The Baltimore Ravens are in the final stages of completely overhauling their offensive strategy and the rest of the league should be on notice.  

Through the first 5 seasons of the cycle, the Ravens regular season record of 66-14 outpaces the rest of the AFC by a long shot. The Jets, Bills, and Steelers have overall wins of 59, 54, and 53 respectively and the gap widens after that.  The Ravens are averaging over 13 wins/season for the cycle. Let that sink in. 

Here are the pass/run percentages by year for the ravens.

2017: 58.7% Pass

2018: 63.4% Pass

2019: 62.5% Pass

2020: 58.2% Pass

2021: 50.3% Pass

The data shows that the Ravens have been steadily shifting towards a more balanced attack since the start of the cycle. I've played the Ravens many times and have had a lot of success. I've had, on numerous occasions, the thought that if Astin ran the ball more he would be a much tougher opponent. He seemd to give up on the run game too often and look for big chunk plays.  This weakness has been adressed.
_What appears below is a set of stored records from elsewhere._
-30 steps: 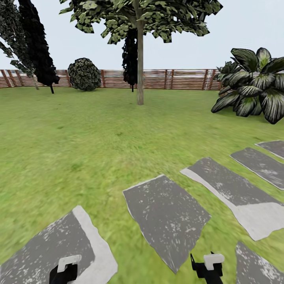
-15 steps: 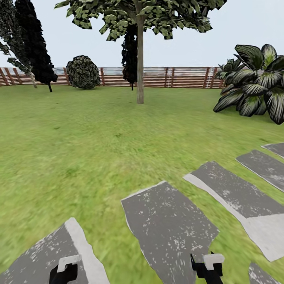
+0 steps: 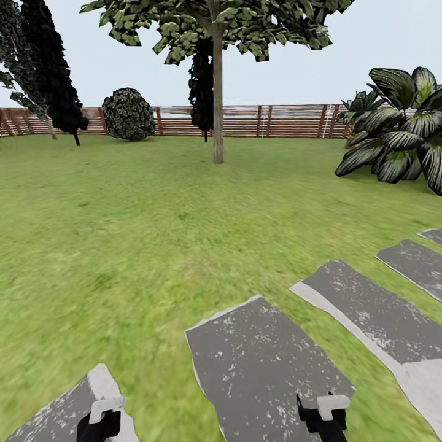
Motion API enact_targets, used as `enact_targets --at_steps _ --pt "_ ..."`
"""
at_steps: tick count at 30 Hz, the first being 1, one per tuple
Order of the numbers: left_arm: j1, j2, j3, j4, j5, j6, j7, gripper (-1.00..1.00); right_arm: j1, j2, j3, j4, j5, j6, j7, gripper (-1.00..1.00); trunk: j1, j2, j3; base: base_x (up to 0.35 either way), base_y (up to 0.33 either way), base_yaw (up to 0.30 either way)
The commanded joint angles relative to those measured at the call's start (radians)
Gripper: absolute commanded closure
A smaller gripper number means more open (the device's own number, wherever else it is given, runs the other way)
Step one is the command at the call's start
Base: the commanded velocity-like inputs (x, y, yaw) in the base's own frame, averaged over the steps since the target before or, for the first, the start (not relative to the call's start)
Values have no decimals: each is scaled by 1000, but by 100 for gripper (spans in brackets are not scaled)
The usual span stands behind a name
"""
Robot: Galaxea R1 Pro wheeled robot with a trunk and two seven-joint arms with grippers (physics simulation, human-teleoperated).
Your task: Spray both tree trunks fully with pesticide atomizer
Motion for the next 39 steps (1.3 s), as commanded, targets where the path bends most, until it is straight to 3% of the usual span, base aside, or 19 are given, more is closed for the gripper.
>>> enact_targets --at_steps 1,15,39 --pt "0 0 1 1 3 -3 -1 100 -1 0 5 1 9 -1 -11 -100 0 0 -1 339 0 0" --pt "-1 0 1 1 3 -3 -1 100 -1 0 7 1 9 -1 -9 -100 0 0 -16 340 0 0" --pt "-1 0 1 1 3 -3 -1 100 -1 0 5 2 11 -1 -8 -100 0 0 -17 340 0 0"
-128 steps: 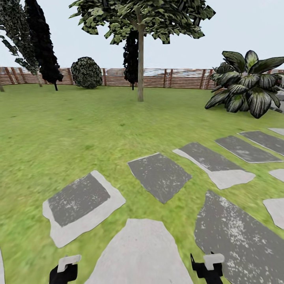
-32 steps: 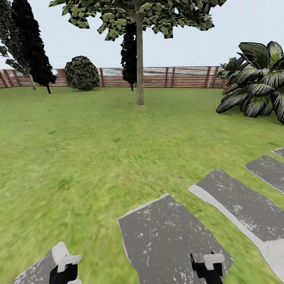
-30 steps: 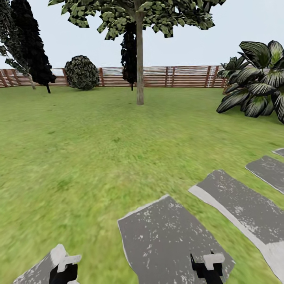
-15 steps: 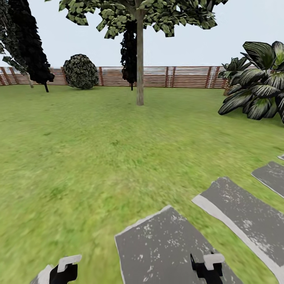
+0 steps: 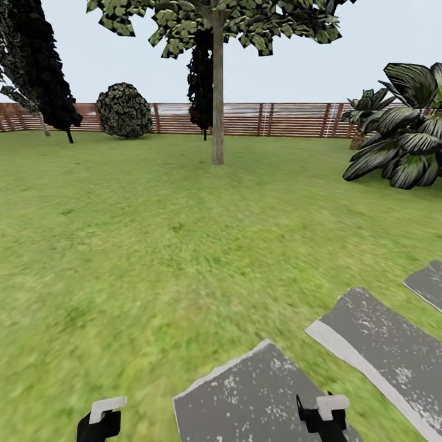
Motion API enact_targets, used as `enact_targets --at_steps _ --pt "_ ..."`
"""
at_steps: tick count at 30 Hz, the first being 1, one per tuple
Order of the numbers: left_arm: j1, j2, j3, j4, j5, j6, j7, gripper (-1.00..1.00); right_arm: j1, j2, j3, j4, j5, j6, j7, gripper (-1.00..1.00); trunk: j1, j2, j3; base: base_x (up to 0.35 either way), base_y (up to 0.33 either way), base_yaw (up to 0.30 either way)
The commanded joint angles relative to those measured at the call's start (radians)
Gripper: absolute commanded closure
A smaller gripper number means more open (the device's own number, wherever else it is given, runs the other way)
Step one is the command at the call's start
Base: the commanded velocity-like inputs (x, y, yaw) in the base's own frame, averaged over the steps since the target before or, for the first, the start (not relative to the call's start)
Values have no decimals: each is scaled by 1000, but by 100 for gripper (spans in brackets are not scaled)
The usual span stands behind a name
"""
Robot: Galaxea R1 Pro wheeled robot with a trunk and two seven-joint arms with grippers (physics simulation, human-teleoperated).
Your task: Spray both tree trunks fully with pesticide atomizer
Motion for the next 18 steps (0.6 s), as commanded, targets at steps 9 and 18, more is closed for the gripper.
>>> enact_targets --at_steps 9,18 --pt "-1 0 1 1 3 -3 -1 100 -1 0 5 1 9 -1 -11 -100 0 0 -1 340 0 0" --pt "0 0 1 1 3 -3 -1 100 -1 0 5 1 9 -1 -11 -100 0 0 -1 340 0 0"
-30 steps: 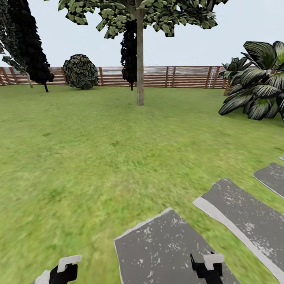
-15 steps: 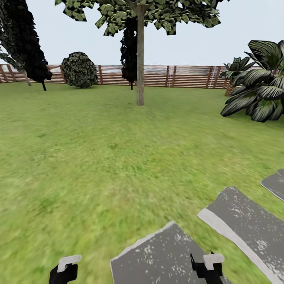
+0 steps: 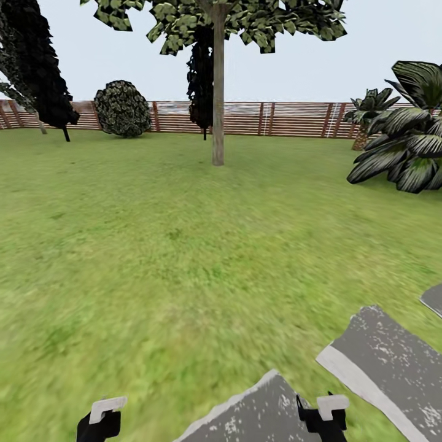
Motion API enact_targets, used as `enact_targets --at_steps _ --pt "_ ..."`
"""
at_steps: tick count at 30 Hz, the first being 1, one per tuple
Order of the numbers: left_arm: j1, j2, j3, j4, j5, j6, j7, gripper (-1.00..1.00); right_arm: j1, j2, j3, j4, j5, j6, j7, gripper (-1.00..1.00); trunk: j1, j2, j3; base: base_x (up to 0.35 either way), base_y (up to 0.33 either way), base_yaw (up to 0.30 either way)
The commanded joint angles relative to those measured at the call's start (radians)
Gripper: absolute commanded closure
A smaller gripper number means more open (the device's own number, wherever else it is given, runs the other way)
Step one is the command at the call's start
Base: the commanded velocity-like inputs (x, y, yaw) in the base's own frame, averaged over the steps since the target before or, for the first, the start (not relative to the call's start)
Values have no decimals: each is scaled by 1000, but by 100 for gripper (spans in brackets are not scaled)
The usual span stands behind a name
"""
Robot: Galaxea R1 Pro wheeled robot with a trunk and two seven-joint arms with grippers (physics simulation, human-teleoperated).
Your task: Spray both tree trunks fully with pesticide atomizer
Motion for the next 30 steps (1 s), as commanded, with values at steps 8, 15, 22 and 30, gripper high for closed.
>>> enact_targets --at_steps 8,15,22,30 --pt "-1 0 1 1 3 -3 -1 100 -1 0 5 1 9 -1 -11 -100 0 0 -1 340 0 0" --pt "-1 0 1 1 3 -3 -1 100 -1 0 6 1 9 -1 -10 -100 0 0 -1 340 0 0" --pt "-1 0 1 1 3 -3 -1 100 -1 0 5 1 9 -1 -10 -100 0 0 -1 340 0 0" --pt "-1 0 1 1 3 -3 -1 100 -1 0 6 1 9 -1 -10 -100 0 0 -1 340 0 0"
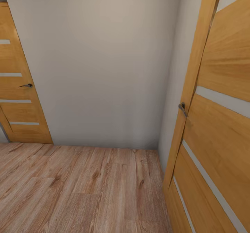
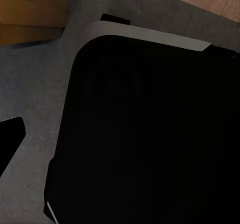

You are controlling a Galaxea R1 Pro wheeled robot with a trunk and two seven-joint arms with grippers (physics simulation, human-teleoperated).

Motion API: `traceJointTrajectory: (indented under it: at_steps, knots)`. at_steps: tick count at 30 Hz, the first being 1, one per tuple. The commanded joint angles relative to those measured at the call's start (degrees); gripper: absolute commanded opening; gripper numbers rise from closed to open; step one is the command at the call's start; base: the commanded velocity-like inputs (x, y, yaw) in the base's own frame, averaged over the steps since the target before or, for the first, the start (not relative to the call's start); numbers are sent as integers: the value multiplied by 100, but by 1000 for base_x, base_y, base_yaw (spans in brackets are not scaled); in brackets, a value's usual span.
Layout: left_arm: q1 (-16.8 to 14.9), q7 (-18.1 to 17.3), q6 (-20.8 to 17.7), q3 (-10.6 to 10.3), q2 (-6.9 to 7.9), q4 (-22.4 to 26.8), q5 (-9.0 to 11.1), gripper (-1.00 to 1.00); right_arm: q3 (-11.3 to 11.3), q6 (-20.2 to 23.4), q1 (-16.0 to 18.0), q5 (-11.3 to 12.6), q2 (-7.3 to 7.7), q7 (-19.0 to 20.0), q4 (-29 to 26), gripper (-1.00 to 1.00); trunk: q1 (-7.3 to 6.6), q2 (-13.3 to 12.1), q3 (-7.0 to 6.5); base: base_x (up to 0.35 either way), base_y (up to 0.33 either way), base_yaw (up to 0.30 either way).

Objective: Move the two storage containers from the living room to the garage. In the garage, place one container on the floor and stack the other container on top of it (either order is fine).

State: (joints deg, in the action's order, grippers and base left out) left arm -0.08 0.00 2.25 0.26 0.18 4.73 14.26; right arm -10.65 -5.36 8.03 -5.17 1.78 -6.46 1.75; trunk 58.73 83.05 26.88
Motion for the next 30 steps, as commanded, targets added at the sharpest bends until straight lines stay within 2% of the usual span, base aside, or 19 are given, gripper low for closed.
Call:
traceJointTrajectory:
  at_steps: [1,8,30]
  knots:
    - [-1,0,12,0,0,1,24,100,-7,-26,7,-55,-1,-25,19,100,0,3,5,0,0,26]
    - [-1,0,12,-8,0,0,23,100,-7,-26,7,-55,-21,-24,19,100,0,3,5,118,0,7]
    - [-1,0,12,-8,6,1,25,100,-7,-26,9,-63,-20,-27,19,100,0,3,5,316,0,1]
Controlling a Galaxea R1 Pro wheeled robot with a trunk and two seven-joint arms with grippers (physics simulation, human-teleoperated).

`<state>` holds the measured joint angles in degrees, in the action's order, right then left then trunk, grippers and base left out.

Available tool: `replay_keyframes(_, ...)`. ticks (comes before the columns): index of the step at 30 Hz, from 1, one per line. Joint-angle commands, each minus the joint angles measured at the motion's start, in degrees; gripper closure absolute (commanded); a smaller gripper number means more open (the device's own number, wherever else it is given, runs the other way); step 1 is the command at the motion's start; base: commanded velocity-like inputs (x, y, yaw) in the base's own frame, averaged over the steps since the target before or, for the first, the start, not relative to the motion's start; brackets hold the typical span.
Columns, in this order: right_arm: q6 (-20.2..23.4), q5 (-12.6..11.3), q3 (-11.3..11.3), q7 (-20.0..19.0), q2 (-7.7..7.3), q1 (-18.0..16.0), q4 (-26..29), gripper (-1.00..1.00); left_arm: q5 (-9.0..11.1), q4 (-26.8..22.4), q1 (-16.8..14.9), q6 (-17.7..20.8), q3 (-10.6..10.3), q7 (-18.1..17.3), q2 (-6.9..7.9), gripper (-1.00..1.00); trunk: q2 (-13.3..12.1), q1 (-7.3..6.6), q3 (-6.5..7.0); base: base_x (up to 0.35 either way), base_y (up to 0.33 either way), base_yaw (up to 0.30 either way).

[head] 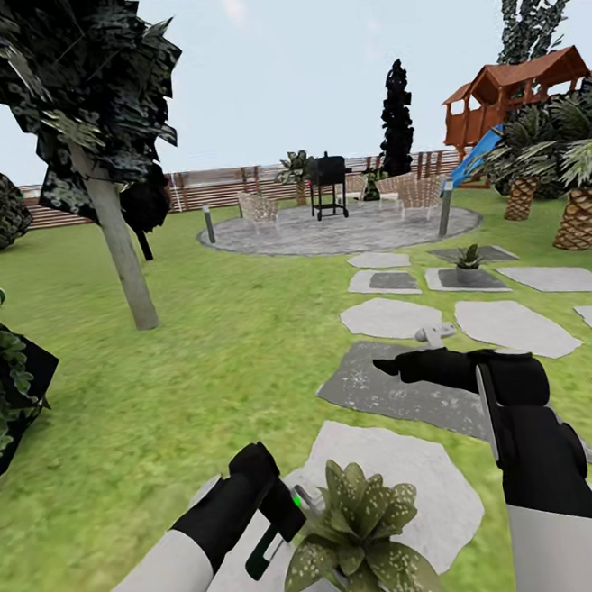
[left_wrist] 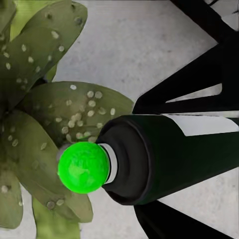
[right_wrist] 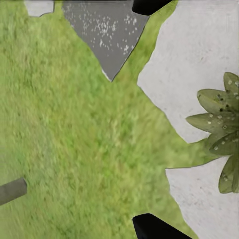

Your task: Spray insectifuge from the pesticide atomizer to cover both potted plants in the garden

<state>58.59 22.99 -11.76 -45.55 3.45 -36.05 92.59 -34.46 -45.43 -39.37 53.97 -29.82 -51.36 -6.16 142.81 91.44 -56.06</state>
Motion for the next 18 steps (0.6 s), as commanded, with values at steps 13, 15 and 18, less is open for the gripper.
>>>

The Ravens are 5-0 to start 2022 and have already beaten 3 AFC playoff teams.

Through these first 5 games of season 41, the Ravens have passed the ball on only 43% of their offensive plays.  That's down over 7% from last season and over 15% since they won the superbowl in 2020. 

Rookie HB Pappas Hubbard has been carrying the load in season 41.  Pappas is leading the league in carries (87) and yards (577) and is on pace to crush this cycles season rushing-record. Why would Astin change his gameplan so much? Is he trying to slow the game down and have more efficient possessions? Is he finding himself to be more skilled at running and PA passes than just chucking it deep? Is he trying to spam a rookie HB into ROTY/MVP territory for XP cheese? 

The motives simply do not matter. The rest of the league is on notice; stop the run or get run over.